In the 24th minute Dunloy's Nigel Elliott made a great catch before offloading to his brother Ally who found himself in open space less than 20 metres out. The referee Sean McMahon blew for a free and play was called back for a foul on Nigel Elliott. A pointed free resulted as Dunloy were denied an almost certain goal. Before the break, Birr tacked on three more points, all from the hurley of Simon Whelehan, to take a reasonable five-point lead at the interval.

Dunloy set about reducing the deficit after the restart with two drilled frees from Gregory O'Kane bringing them within three, however, that was as close as Dunloy got.
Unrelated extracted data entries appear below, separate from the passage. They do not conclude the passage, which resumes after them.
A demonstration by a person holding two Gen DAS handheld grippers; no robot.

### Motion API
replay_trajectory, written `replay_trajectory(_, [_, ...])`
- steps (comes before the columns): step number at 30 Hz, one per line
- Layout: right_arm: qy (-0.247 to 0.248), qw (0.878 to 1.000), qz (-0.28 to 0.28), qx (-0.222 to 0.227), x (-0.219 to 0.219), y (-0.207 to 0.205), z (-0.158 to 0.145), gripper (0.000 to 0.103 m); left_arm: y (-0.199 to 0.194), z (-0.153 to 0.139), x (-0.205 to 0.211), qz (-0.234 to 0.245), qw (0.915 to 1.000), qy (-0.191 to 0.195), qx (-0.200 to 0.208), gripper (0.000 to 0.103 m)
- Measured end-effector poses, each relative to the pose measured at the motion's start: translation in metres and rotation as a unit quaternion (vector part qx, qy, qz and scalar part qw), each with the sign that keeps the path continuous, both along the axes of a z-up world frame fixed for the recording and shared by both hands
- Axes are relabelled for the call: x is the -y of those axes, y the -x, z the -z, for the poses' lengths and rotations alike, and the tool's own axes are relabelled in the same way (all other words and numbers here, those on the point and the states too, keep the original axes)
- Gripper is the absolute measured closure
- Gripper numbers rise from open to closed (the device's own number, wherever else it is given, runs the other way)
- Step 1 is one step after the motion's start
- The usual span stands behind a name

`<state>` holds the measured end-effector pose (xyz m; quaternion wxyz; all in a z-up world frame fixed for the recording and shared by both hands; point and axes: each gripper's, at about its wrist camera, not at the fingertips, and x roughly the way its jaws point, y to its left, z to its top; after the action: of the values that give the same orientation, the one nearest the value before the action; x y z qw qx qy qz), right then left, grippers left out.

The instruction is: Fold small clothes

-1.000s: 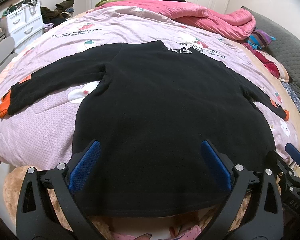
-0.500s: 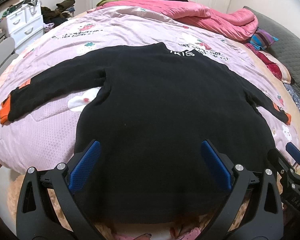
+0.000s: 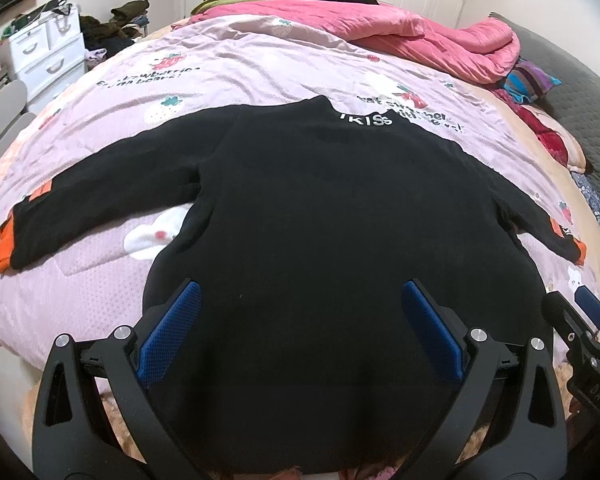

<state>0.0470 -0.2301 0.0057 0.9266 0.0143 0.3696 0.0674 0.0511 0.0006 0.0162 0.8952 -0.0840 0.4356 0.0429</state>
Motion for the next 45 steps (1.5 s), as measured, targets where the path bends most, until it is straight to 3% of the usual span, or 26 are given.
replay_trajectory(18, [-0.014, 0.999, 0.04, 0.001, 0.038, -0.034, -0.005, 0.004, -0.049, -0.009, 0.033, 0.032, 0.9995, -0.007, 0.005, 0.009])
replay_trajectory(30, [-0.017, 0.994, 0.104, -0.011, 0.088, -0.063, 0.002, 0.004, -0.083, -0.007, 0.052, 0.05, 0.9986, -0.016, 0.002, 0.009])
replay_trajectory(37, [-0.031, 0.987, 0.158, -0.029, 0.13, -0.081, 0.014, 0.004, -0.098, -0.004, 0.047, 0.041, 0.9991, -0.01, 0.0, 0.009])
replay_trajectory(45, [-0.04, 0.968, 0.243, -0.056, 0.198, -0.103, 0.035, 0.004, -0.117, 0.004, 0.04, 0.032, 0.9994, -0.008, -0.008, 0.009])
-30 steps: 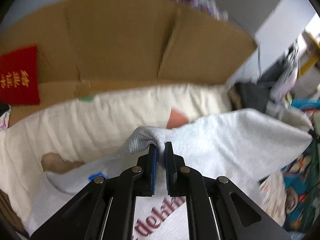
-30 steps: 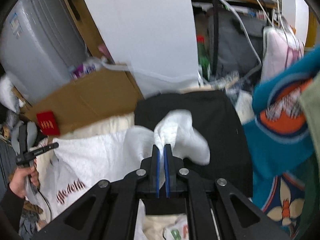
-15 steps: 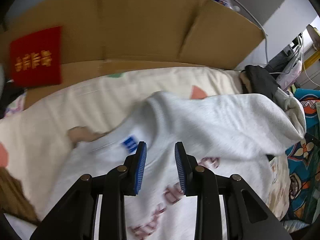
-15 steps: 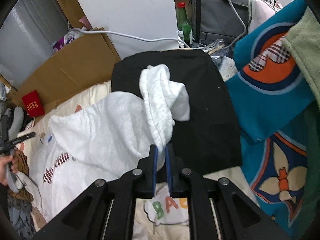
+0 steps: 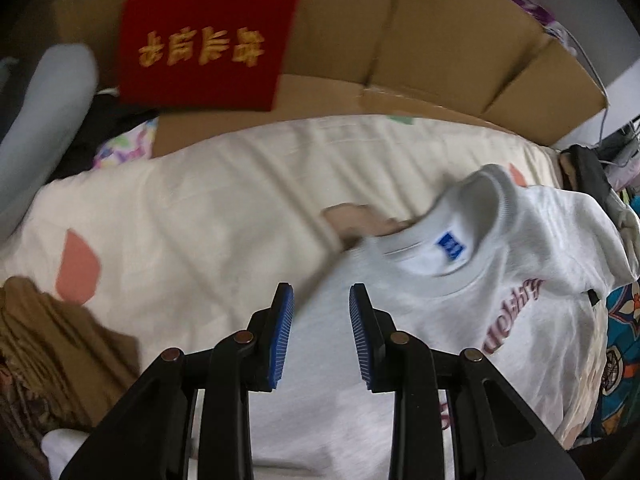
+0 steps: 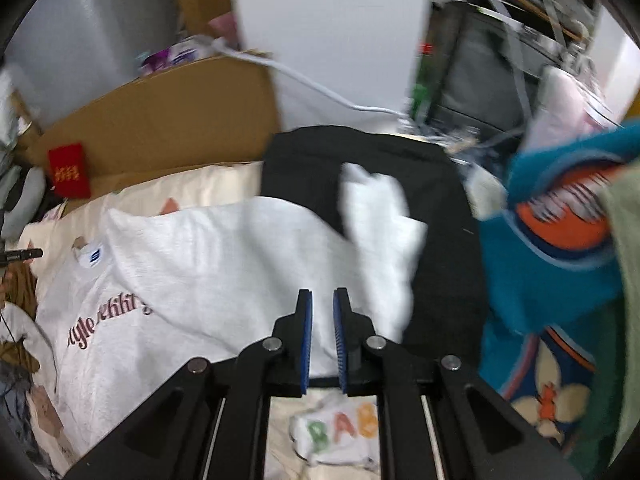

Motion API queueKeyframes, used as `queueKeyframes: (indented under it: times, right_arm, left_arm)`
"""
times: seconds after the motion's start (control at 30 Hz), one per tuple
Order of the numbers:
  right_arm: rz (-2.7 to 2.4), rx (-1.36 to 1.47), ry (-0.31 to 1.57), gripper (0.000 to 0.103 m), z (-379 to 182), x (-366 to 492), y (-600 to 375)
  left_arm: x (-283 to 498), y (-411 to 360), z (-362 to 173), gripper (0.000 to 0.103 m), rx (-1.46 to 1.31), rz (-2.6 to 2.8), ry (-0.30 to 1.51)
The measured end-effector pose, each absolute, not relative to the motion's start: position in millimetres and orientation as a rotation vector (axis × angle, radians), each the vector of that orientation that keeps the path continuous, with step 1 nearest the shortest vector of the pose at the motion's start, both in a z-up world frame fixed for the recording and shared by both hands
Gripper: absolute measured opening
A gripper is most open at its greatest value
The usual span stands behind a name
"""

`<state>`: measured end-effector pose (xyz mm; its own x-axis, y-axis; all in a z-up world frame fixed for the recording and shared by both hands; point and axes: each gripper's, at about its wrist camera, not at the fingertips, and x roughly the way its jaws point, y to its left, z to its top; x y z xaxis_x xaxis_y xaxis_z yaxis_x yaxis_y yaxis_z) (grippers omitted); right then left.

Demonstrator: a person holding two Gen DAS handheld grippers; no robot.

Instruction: Fold clothes

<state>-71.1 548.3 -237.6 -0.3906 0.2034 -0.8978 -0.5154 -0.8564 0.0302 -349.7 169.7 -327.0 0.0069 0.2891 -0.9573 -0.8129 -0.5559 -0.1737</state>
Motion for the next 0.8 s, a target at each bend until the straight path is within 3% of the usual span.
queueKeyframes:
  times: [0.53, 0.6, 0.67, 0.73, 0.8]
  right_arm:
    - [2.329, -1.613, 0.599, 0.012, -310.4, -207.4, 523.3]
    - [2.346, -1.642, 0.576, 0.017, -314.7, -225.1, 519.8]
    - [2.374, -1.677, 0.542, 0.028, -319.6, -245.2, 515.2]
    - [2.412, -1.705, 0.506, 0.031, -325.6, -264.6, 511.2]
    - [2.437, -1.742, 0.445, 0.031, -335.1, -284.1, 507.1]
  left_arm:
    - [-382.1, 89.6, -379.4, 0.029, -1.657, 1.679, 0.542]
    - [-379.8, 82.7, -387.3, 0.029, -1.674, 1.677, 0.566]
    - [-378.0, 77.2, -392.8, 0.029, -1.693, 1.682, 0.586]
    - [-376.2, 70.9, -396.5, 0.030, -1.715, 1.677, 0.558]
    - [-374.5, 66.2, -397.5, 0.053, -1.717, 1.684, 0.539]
Birr gradually imposed their will on the game and the points came more readily. Simon Whelehan had four from frees, Declan Pilkington, Molloy, the two Hanniffys again and impressive sub Stephen Browne with a brace crushed the effort of Dunloy. In the 56th minute Birr were leading by 0-17 to 0-10 when they pounced for a goal. A long Brian Whelahan free hopped off Dunloy 'keeper Gareth McGhee's hand onto the crossbar and rebounded before an alert Declan Pilkington sent it to the net to kill the game.

Birr's All-Ireland victory was their second in succession, thus becoming the third team ever to retain the title. The win gave them their fourth All-Ireland title over all and put them as outright leaders on the all-time roll of honour.

==Match==
===Details===
17 March 2003
Birr 1-19 - 0-11 Dunloy
  Birr : S Whelahan (0-8, 7f), D Pilkington (1-2), R Hanniffy (0-2), G Hanniffy (0-2), P Molloy (0-2), S Browne (0-2), Brian Whelahan (0-1, f).
   Dunloy: Greg O'Kane (0-5, 4f), A Elliot (0-3, 1f), P Richmond (0-2), M Curry (0-1).